Recrystallisation and Melting point analysis


  • This is a process that can be used to purify a solid substance. It essentially involves dissolving a substance in an appropriate solvent and then having it come out of the solution in a crystalline form.

The Procedure:

  1. Dissolve the impure solid into just the right amount of a warm, approproate solvent (until a saturated solution is formed).
  2. If the solution is not clear; filter the solution through a buchner funnel to remove any insoluble impurities.
  3. Cool the solution, so that the product recrystallises leaving the smaller amounts of impurities in the solution.
  4. Filter the solution to recover the purified product.
  5. Wash the solid with small amounts of pure solvent to wash away the solution of impurities still on the solid.
  6. Allow the solvent to evaporate.

Melting Point Analysis

  • Melting point analysis can be used to determine how pure a substance is.

The Procedure

  1. Fill a melting point capillary tube with a small sample of your purified sample.
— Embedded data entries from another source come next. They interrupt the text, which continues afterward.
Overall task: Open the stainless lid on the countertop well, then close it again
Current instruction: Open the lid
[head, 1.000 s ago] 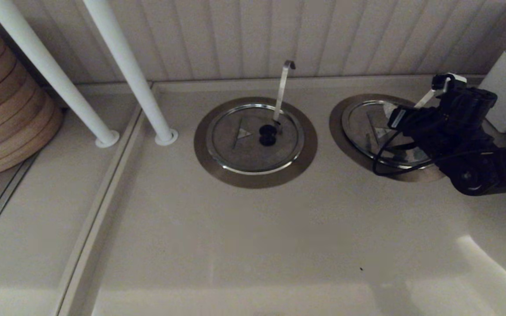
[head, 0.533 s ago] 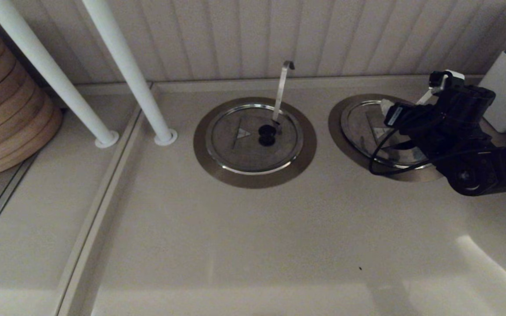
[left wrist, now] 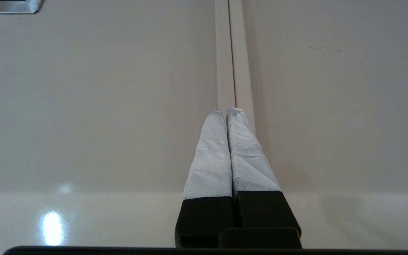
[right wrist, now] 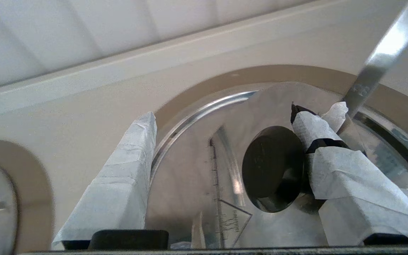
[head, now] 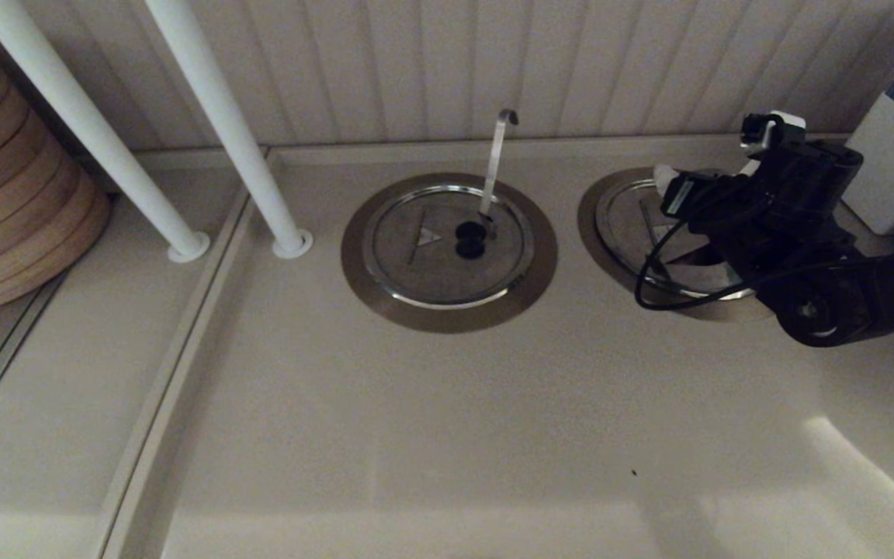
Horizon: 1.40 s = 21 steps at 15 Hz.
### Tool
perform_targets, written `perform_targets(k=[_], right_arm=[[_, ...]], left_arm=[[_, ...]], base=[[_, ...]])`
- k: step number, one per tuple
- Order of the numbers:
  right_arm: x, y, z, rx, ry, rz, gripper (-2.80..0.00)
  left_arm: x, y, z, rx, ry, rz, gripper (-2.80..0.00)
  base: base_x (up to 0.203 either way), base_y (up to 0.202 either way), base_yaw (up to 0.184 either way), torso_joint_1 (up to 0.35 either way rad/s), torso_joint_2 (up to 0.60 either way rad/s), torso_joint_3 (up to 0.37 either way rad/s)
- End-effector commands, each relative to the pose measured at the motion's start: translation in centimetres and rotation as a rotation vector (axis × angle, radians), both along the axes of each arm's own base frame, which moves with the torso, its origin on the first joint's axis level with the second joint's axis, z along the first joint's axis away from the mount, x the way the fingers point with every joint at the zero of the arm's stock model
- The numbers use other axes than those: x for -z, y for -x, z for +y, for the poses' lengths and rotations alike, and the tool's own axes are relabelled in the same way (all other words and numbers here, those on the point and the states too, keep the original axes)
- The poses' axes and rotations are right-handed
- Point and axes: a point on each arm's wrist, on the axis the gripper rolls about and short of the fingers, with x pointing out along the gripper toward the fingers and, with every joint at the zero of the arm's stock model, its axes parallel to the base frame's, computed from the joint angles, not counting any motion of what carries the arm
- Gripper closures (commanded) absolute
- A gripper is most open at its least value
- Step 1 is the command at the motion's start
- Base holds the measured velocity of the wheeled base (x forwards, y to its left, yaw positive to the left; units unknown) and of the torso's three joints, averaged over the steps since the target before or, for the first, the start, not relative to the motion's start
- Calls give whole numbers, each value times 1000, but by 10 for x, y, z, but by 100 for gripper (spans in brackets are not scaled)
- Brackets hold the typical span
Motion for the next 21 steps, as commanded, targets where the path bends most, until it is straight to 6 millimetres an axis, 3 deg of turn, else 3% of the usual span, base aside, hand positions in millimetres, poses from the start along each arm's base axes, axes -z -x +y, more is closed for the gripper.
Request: perform_targets(k=[1,5,14,21], right_arm=[[8,-3,2,-3,8,16,-280],[11,-1,10,-17,14,20,-280],[23,19,51,-107,36,25,-280],[16,31,59,-135,34,8,-280]], left_arm=[[0,0,0,-1,0,1,0],[0,0,0,0,0,1,0],[0,0,0,-1,0,1,0],[0,0,0,0,0,1,0]], base=[[0,0,0,0,0,0],[0,0,0,0,0,0],[0,0,0,0,0,0],[0,0,0,0,0,0]])
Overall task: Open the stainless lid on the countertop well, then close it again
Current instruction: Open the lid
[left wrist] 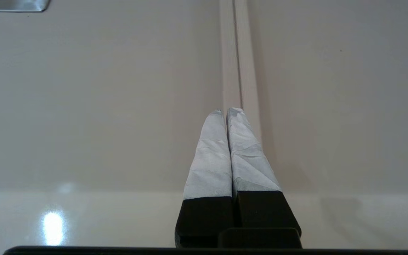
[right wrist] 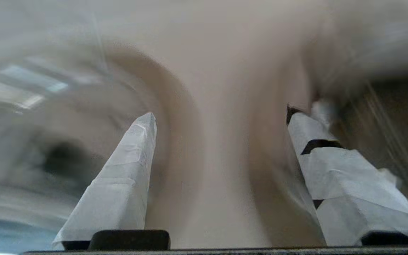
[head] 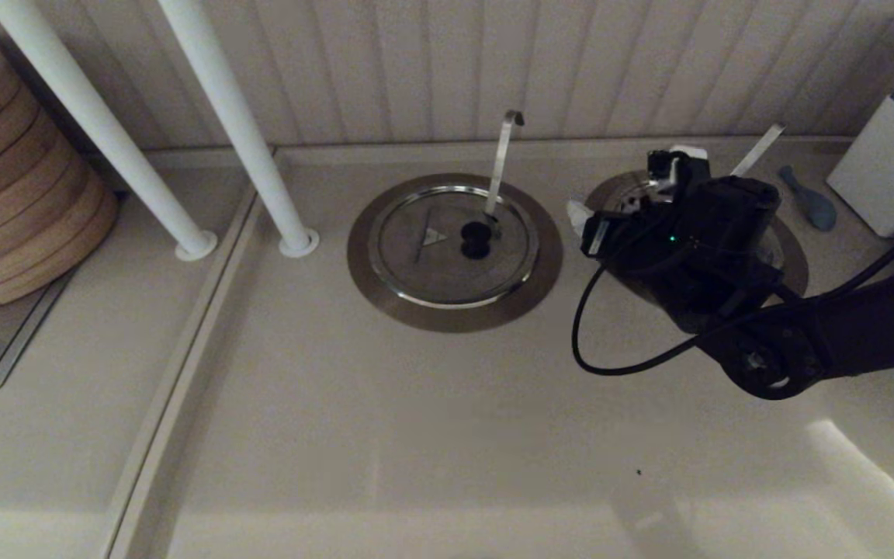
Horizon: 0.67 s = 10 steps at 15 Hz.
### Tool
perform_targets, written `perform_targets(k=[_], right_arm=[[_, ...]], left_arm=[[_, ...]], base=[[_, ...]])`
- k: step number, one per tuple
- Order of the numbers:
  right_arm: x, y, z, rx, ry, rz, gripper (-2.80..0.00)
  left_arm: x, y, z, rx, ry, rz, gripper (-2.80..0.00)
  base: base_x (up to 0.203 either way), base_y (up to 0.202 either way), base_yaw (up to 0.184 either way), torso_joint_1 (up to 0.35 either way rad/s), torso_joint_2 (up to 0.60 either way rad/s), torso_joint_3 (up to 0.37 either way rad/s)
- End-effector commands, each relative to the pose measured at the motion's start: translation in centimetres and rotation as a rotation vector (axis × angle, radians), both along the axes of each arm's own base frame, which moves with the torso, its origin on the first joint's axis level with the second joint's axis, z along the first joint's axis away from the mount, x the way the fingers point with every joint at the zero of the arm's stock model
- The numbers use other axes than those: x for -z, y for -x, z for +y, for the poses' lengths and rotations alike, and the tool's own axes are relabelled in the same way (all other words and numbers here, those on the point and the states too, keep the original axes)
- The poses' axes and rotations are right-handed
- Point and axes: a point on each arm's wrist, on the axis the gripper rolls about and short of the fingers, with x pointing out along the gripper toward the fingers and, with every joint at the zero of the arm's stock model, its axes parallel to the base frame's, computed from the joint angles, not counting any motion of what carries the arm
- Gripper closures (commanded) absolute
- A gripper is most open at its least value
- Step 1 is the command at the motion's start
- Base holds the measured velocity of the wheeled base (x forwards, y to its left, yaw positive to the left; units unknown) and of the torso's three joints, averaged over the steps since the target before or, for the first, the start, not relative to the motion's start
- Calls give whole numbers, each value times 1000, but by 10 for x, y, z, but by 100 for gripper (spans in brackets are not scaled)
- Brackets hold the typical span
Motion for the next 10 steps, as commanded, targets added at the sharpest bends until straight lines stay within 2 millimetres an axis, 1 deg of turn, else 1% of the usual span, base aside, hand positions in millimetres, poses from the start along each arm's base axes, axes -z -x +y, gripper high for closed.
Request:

Tap gently on the bench to ensure that the substance goes to the bottom of the tube. (Fill to around 0.5 cm).
  2. Insert the capillary tube into the melting point analysis apparatus, and apply heat that will cause the temperature to raise by about 10oC per minute.
  3. Watch carefully for a sign of melting. Record the temperature range over which the substance has melted.

A small range indicates that the substance is pure. If your substance is impure, you will have a solid that melts over a range of temperatures.

A good target to aim for is a substance that will have a range of a few degrees. If the substance is heated too fast, then the melting point will be higher than expected.